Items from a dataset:
************

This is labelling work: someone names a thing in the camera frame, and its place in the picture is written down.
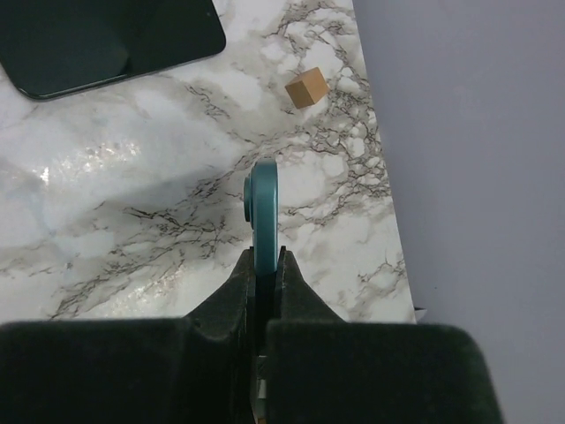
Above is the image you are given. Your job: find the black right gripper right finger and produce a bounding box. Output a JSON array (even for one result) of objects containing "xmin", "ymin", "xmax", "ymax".
[{"xmin": 266, "ymin": 250, "xmax": 503, "ymax": 423}]

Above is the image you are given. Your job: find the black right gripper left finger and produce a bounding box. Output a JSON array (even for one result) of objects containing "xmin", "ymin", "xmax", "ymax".
[{"xmin": 1, "ymin": 251, "xmax": 255, "ymax": 423}]

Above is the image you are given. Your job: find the teal phone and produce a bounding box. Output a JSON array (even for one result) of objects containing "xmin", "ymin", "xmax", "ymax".
[{"xmin": 244, "ymin": 158, "xmax": 278, "ymax": 277}]

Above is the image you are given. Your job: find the black phone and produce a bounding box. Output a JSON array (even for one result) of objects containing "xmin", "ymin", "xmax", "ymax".
[{"xmin": 1, "ymin": 0, "xmax": 226, "ymax": 101}]

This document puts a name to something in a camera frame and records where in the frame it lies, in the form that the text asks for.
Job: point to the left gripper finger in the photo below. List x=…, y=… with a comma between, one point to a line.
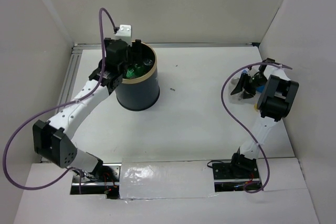
x=129, y=60
x=137, y=52

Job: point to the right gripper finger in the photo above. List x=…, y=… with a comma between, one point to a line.
x=245, y=95
x=239, y=83

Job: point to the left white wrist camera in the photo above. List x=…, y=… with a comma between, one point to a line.
x=124, y=33

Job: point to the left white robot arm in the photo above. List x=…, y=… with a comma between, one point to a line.
x=53, y=138

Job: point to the large clear crushed bottle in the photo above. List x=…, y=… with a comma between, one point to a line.
x=148, y=63

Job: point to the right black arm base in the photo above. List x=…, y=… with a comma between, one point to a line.
x=231, y=178

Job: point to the dark cylindrical bin gold rim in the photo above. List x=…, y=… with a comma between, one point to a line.
x=134, y=94

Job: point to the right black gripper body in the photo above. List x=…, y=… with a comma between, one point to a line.
x=256, y=80

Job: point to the blue-label clear bottle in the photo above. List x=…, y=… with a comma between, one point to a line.
x=251, y=73

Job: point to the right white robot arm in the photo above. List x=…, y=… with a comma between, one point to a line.
x=274, y=104

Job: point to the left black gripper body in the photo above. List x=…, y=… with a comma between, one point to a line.
x=106, y=41

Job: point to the green plastic bottle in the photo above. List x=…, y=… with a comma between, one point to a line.
x=135, y=71

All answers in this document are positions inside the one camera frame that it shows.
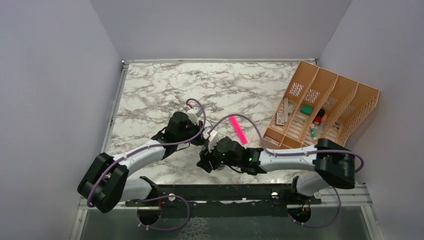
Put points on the grey metal bracket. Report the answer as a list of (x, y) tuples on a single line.
[(284, 111)]

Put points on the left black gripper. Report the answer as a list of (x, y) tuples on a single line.
[(199, 140)]

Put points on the pink plastic bar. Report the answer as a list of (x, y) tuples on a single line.
[(238, 130)]

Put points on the red cap bottle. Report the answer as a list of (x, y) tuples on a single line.
[(318, 118)]

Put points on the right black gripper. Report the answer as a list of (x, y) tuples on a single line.
[(205, 155)]

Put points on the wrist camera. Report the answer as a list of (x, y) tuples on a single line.
[(194, 113), (211, 138)]

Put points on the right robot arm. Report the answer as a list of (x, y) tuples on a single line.
[(328, 164)]

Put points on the green white marker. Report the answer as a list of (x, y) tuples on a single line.
[(313, 132)]

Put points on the green cap item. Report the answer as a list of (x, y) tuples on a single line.
[(306, 109)]

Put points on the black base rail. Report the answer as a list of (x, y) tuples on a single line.
[(221, 200)]

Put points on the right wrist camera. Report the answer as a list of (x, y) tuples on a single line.
[(211, 138)]

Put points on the orange plastic organizer tray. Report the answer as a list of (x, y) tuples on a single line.
[(346, 102)]

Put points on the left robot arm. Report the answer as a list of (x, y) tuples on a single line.
[(106, 182)]

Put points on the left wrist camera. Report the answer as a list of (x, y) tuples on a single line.
[(194, 113)]

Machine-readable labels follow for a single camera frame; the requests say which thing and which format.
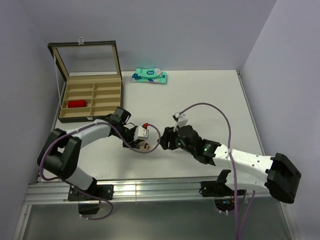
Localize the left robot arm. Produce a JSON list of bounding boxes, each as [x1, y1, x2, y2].
[[37, 107, 142, 200]]

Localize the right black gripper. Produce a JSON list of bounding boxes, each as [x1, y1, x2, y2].
[[157, 123, 195, 155]]

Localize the teal patterned folded socks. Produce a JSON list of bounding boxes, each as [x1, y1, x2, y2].
[[130, 68, 167, 84]]

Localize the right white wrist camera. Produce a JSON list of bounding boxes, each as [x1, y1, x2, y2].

************

ACTIVITY: Exact duplicates of all the entries are required, and no image may appear in them.

FINISHED TASK:
This is labelling work: someone names a thing in the camera frame, and its place in the picture is written down.
Above is the image you are given. Your job: find the black right gripper right finger and produce a bounding box. Output a JSON array (even for one result) of objects containing "xmin", "ymin", "xmax", "ymax".
[{"xmin": 266, "ymin": 250, "xmax": 503, "ymax": 423}]

Above is the image you are given. Your job: find the black right gripper left finger and produce a bounding box. Output a JSON array (even for one result) of objects containing "xmin", "ymin", "xmax", "ymax".
[{"xmin": 1, "ymin": 251, "xmax": 255, "ymax": 423}]

Above is the image you are given. Your job: find the teal phone and produce a bounding box. Output a JSON array (even for one result) of objects containing "xmin", "ymin", "xmax", "ymax".
[{"xmin": 244, "ymin": 158, "xmax": 278, "ymax": 277}]

Above is the image you are given. Your job: find the black phone and produce a bounding box. Output a JSON array (even for one result) of objects containing "xmin", "ymin", "xmax", "ymax".
[{"xmin": 1, "ymin": 0, "xmax": 226, "ymax": 101}]

This document puts a name to something in a camera frame and records where in the frame it lies, in the form that the text asks for.
Job: point to the left gripper finger in the photo below. List x=…, y=… with a comma between, one point to a line.
x=129, y=60
x=137, y=52

Job: point to the right gripper finger in the photo above. List x=…, y=… with a comma between, one point to a line.
x=245, y=95
x=239, y=83

Job: point to the left white wrist camera in the photo above. List x=…, y=… with a comma between, one point to a line.
x=124, y=33

Job: point to the left white robot arm in the photo above. List x=…, y=… with a comma between, one point to a line.
x=53, y=138

Job: point to the large clear crushed bottle in the photo above. List x=…, y=… with a comma between, one point to a line.
x=148, y=63

Job: point to the right black arm base in the photo above. List x=…, y=… with a comma between, one point to a line.
x=231, y=178

Job: point to the dark cylindrical bin gold rim in the photo above. List x=…, y=… with a comma between, one point to a line.
x=134, y=94

Job: point to the right black gripper body in the photo above. List x=…, y=… with a comma between, one point to a line.
x=256, y=80

Job: point to the blue-label clear bottle in the photo above. List x=…, y=… with a comma between, one point to a line.
x=251, y=73

Job: point to the right white robot arm in the photo above. List x=…, y=… with a comma between, one point to a line.
x=274, y=104

Job: point to the left black gripper body in the photo above. List x=…, y=… with a comma between, one point to a line.
x=106, y=41

Job: point to the green plastic bottle in the photo above. List x=…, y=… with a comma between, one point to a line.
x=135, y=71

All answers in this document are positions inside the one camera frame that it shows.
Put points on the grey metal bracket. Report the answer as a list of (x, y) tuples on a single line.
[(284, 111)]

Put points on the left black gripper. Report the answer as a list of (x, y) tuples on a single line.
[(199, 140)]

Put points on the pink plastic bar. Report the answer as a list of (x, y) tuples on a single line.
[(238, 130)]

Put points on the red cap bottle. Report the answer as a list of (x, y) tuples on a single line.
[(318, 118)]

Put points on the right black gripper. Report the answer as a list of (x, y) tuples on a single line.
[(205, 155)]

Put points on the wrist camera. Report the answer as a list of (x, y) tuples on a single line.
[(194, 113), (211, 138)]

Put points on the right robot arm. Report the answer as a list of (x, y) tuples on a single line.
[(328, 164)]

Put points on the green white marker. Report the answer as a list of (x, y) tuples on a single line.
[(313, 132)]

Put points on the green cap item. Report the answer as a list of (x, y) tuples on a single line.
[(306, 109)]

Put points on the black base rail. Report the answer as a list of (x, y) tuples on a single line.
[(221, 200)]

Put points on the right wrist camera. Report the answer as a list of (x, y) tuples on a single line.
[(211, 138)]

Put points on the orange plastic organizer tray. Report the answer as a list of (x, y) tuples on a single line.
[(346, 102)]

Put points on the left robot arm. Report the answer as a list of (x, y) tuples on a single line.
[(106, 182)]

Put points on the left wrist camera. Report the answer as a list of (x, y) tuples on a single line.
[(194, 113)]

Machine-readable labels follow for a single camera frame; the requests say which thing and which format.
Localize the left robot arm. Produce a JSON list of bounding boxes, each as [x1, y1, x2, y2].
[[37, 107, 142, 200]]

Localize the right black gripper. Produce a JSON list of bounding boxes, each as [x1, y1, x2, y2].
[[157, 123, 195, 155]]

Localize the teal patterned folded socks. Produce a JSON list of bounding boxes, each as [x1, y1, x2, y2].
[[130, 68, 167, 84]]

Localize the right white wrist camera. Produce a JSON list of bounding boxes, each as [x1, y1, x2, y2].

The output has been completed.